What the exercise asks => In the entries below, count the lines that include the word "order" and reply with the number alone.

[Data records]
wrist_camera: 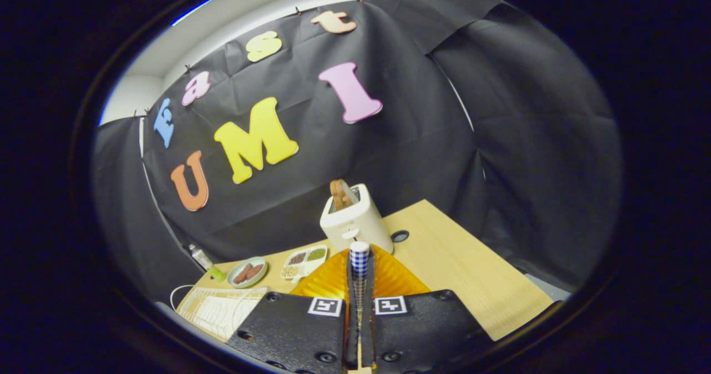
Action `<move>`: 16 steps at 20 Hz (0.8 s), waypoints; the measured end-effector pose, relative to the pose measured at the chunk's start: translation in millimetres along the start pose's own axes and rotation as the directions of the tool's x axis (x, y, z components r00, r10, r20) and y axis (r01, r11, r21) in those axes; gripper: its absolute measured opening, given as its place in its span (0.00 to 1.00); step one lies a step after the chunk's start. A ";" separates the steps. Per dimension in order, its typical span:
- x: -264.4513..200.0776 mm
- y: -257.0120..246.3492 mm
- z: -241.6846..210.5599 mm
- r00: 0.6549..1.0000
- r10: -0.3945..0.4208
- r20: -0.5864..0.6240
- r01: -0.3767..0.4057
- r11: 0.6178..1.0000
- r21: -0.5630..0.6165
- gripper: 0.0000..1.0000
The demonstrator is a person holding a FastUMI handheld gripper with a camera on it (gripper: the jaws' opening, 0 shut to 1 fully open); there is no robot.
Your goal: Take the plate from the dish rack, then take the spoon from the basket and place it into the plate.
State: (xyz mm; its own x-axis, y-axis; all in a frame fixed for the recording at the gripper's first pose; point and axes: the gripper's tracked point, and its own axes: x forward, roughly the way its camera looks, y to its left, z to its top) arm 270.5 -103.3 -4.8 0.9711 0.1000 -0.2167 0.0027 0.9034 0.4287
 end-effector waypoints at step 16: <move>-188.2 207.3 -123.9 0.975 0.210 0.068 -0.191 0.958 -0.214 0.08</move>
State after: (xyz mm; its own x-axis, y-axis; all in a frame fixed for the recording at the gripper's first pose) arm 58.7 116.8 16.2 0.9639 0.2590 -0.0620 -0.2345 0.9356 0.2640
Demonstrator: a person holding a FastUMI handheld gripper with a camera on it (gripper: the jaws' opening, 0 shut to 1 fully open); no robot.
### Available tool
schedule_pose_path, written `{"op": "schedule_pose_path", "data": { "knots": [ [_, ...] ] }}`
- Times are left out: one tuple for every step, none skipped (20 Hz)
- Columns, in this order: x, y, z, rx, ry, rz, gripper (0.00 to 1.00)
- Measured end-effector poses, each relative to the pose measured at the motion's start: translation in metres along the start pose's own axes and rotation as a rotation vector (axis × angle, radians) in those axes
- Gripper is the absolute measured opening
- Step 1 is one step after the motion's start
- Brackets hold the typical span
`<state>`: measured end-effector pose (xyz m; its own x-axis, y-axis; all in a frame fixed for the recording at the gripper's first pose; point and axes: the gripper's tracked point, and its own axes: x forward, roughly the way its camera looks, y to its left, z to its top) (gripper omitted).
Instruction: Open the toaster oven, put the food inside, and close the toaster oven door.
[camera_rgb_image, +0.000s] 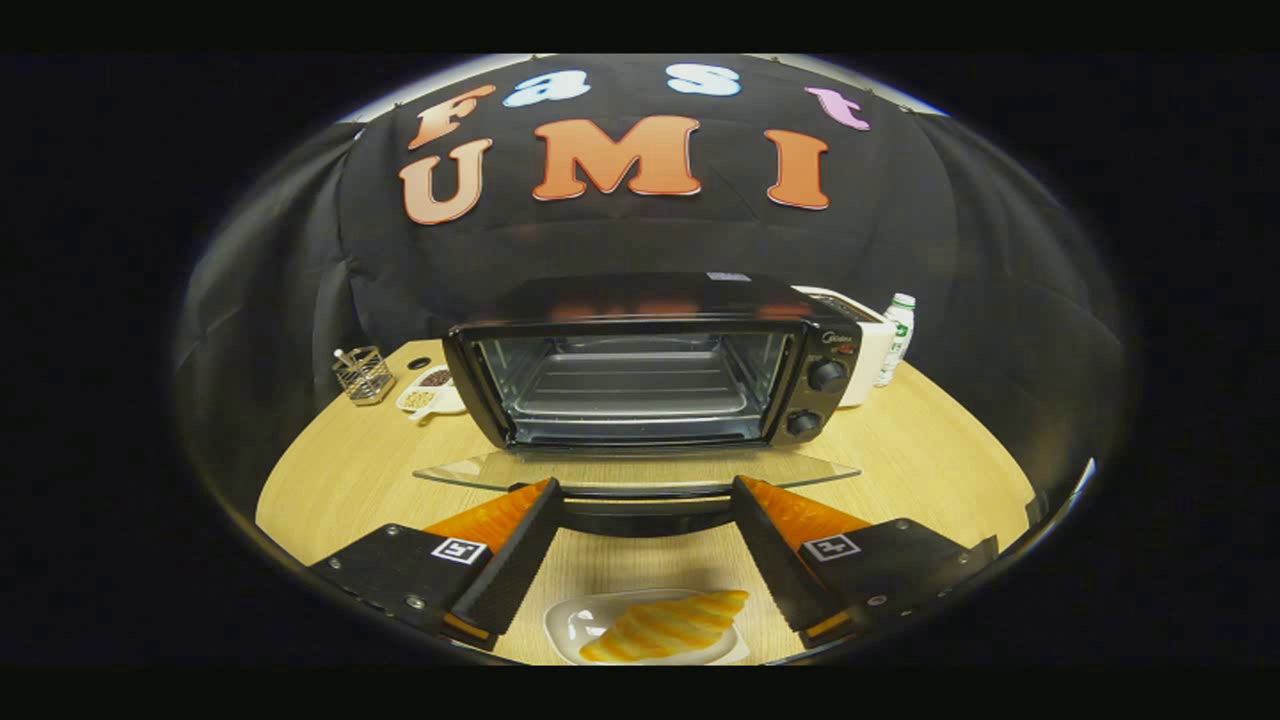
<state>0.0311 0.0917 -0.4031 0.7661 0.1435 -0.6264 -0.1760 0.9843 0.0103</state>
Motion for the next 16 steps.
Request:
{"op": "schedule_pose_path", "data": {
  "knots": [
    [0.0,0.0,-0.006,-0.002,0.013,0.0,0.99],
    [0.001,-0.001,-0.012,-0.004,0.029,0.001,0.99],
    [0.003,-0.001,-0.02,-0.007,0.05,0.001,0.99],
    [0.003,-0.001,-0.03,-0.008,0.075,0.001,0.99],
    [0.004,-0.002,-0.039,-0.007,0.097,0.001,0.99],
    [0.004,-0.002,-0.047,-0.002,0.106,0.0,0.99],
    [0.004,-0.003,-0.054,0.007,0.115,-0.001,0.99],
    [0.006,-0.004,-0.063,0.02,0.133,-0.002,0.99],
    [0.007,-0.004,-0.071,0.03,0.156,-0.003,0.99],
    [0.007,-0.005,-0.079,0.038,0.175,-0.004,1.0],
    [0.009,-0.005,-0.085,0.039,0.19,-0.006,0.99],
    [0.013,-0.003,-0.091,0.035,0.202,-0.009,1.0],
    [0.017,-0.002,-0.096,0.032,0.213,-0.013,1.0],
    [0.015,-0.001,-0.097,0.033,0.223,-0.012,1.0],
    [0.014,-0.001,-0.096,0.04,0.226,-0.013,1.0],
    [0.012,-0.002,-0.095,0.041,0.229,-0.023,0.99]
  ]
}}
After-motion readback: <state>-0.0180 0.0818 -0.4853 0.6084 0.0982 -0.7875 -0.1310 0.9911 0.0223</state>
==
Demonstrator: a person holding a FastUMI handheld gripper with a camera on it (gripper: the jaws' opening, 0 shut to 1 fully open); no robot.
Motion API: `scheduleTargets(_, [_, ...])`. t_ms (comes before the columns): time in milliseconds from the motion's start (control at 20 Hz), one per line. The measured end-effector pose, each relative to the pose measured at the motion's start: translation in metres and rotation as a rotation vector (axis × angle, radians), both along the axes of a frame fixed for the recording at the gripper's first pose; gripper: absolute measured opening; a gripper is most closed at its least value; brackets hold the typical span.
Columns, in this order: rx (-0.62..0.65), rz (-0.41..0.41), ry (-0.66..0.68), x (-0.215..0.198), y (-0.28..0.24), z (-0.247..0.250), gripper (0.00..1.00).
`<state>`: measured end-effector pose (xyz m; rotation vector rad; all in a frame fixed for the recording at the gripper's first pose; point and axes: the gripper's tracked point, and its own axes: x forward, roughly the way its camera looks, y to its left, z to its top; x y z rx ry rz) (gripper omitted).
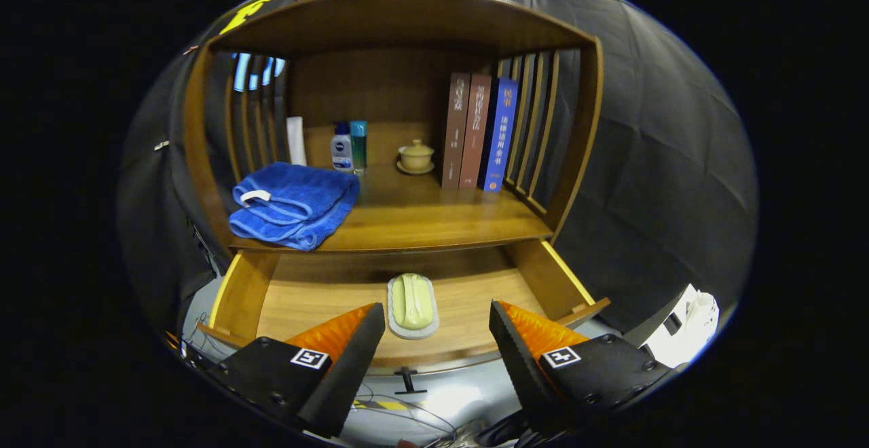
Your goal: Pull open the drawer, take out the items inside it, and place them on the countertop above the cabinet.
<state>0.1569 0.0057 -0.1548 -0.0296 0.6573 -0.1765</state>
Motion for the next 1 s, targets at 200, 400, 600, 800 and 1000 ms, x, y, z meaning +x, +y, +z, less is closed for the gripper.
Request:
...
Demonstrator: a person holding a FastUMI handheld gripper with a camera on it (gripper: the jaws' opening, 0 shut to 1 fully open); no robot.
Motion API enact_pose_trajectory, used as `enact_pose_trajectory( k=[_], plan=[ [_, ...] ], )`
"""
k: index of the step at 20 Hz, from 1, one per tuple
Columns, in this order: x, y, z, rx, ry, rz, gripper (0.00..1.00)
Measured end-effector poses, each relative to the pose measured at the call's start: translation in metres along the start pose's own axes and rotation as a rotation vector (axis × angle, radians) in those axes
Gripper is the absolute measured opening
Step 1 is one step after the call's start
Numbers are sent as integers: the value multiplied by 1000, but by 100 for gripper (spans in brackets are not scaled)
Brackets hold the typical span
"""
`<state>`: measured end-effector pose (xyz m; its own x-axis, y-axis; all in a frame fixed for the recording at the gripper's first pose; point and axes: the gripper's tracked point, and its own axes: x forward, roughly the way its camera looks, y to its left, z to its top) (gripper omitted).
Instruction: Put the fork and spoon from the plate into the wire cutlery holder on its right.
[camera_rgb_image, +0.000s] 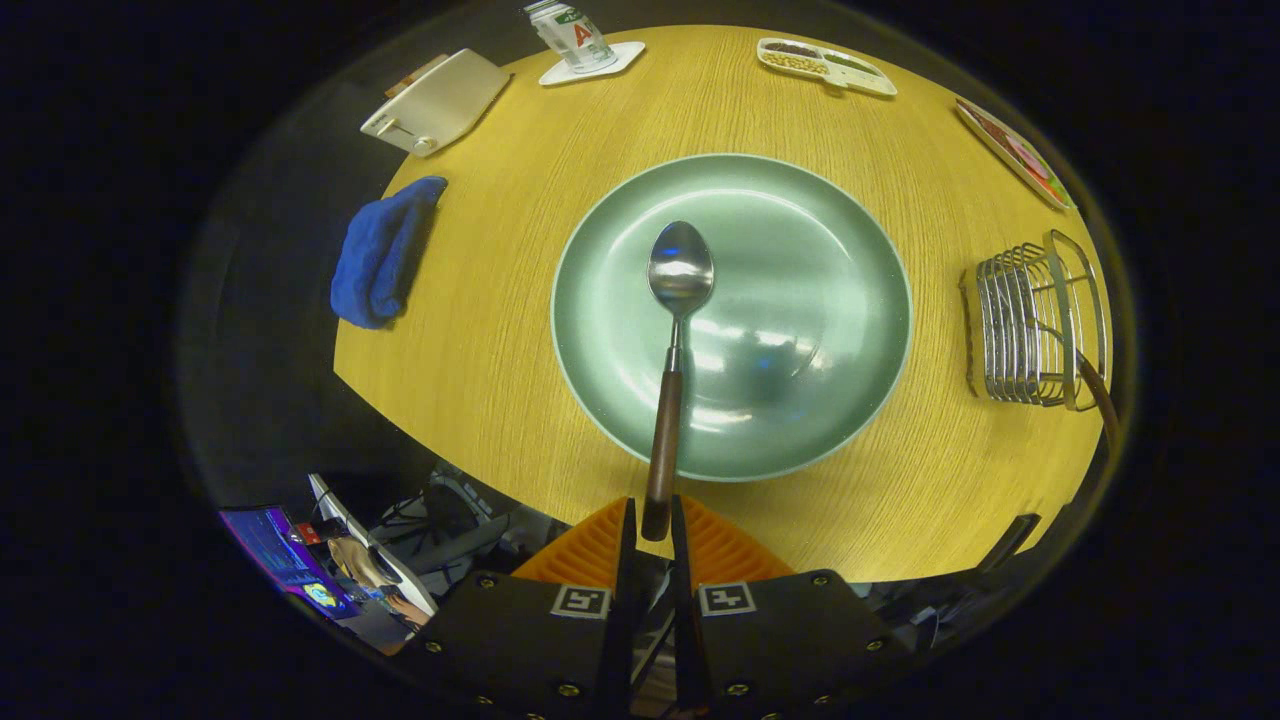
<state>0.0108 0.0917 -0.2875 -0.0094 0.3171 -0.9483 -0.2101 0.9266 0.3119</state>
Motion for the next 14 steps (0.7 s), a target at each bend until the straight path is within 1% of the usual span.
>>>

Solved exercise => 4